Não sou ninguém para dar lição de moral ou tentar
mudar o rumo da humanidade. Mas, se alguns jovens da geração EU chegaram até
aqui ( e meu coração me diz que alguns poucos chegaram) talvez haja esperança.
Mesmo que poucos, se houverem alguns dispostos a refletir tudo o que foi dito,
talvez a próxima geração venha diferente. Talvez as coisas não sejam mais tão
fáceis e estes meninos não reclamem por ser o mundo todo injusto com eles. Talvez
eles entendam que seus pais cansaram de andar de ônibus para lá e para cá e não
morreram por isto. Talvez eles vejam que seus pais não tinham tempo para tudo o
que queriam e por isto passaram a selecionar aquilo que mais valia a pena. Que
lutaram e muito para ter hoje a liberdade que permite a seus filhos postar
qualquer porcaria na internet sem ter a polícia na porta de sua casa.....
Eu sei, sou uma velha senhora que sonha, e sonha
demais... Mas quem sabe por tudo isto, de alguma forma eu possa morrer, não sem
antes conhecer a geração EU que virou a geração NÓS, porque seus pais leram um
dia estas poucas linhas......
Em tempo: É provável que você conheça alguém que não é desta geração, mas que foi contaminado por ela, vociferando impropérios e culpando tudo e todos por suas próprias frustrações. Não se assuste: a geração EU sempre existiu, mas nunca com tanta força e propriedade como agora. Sempre há um babaca por aí achando que é só no seu quintal que os ratos brincam....

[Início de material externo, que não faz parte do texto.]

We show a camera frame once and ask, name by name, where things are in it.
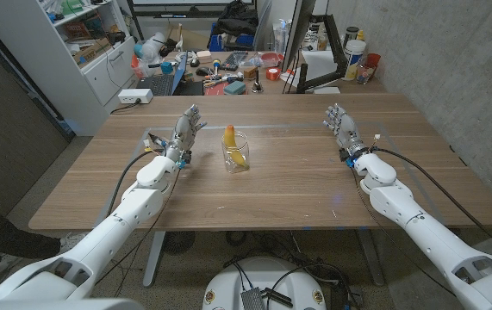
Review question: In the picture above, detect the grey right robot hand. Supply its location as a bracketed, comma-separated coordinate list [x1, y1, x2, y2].
[322, 102, 370, 163]

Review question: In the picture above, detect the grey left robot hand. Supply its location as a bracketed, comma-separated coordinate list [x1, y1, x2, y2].
[165, 103, 208, 164]

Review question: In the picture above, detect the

Graças a Deus, não consigo pensar em ninguém de meu convívio que se encaixe na descrição... Sei que existem aos montes e vez ou outra pessoas da geração NÓS também soltam suas "pérolas" no melhor estilo EU, mas, agradeço a Deus mais uma vez, por isto não ser regra no meu convívio, mas sim, exceção.
ResponderExcluirBeijo!
Texto perfeito. Esses dias no trabalho estávamos conversando sobre o ar condicionado e eu soltei a célebre frase de Shakespeare: Há algo de podre no reino da Dinamarca. Todas as pessoas do depto se entreolharam e me perguntaram se eu estava louca, pq estava falando de Dinamarca qd estávamos conversando sobre o ar condicionado e de onde eu tinha tirado isto. Pois é, este é o mundo em que as pessoas não leem, não se interessam por cultura e vivem imersas em seus mundinhos. Ainda bem que, como vc disse, existem exceções.